Published on 12:00 AM, April 23, 2013

Blazing Puzzle

A high energy wonder

Artist's concept of the Hubble Space Telescope viewing ultraviolet light from the jet of the active galactic nucleus of PKS 1424+240.

Blazars are the brightest of active galactic nuclei, and many emit very high-energy gamma rays. New observations of the blazar known as PKS 1424+240 show that it is the most distant known source of very high-energy gamma rays, but its emission spectrum now appears highly unusual in light of the new data.
A team led by physicists at the University of California, Santa Cruz, used data from the Hubble Space Telescope to set a lower limit for the blazar's redshift (z = 0.6035), which corresponds to a distance of at least 7.4 billion light-years.

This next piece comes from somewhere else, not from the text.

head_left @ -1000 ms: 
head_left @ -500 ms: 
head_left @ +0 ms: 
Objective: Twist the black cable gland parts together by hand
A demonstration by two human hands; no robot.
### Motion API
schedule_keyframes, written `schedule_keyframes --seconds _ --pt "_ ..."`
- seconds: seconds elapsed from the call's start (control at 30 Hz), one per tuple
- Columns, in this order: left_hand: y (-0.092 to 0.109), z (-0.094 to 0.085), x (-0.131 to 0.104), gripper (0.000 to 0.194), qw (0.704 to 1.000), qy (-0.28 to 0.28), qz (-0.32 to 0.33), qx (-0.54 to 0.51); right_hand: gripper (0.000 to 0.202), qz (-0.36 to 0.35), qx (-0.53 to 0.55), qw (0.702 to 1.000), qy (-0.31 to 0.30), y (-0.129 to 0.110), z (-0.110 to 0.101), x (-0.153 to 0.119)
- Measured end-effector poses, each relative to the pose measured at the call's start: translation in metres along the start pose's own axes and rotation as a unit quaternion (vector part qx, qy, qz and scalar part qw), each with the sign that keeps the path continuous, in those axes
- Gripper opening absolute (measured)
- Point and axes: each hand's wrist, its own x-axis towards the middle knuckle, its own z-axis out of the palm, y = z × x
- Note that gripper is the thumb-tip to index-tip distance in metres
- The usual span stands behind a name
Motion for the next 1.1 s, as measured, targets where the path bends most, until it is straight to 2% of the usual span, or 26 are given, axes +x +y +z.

Over such a great distance, a substantial proportion of the gamma rays should be absorbed by the extragalactic background light, but calculations that account for the expected absorption yield an unexpected emission spectrum for the blazar.
"We're seeing an extraordinarily bright source which does not display the characteristic emission expected from a very high-energy blazar," said Amy Furniss, a graduate student at the Santa Cruz Institute for Particle Physics (SCIPP) at UCSC and first author of a paper describing the new findings. The paper has been accepted for publication inAstrophysical Journal Letters.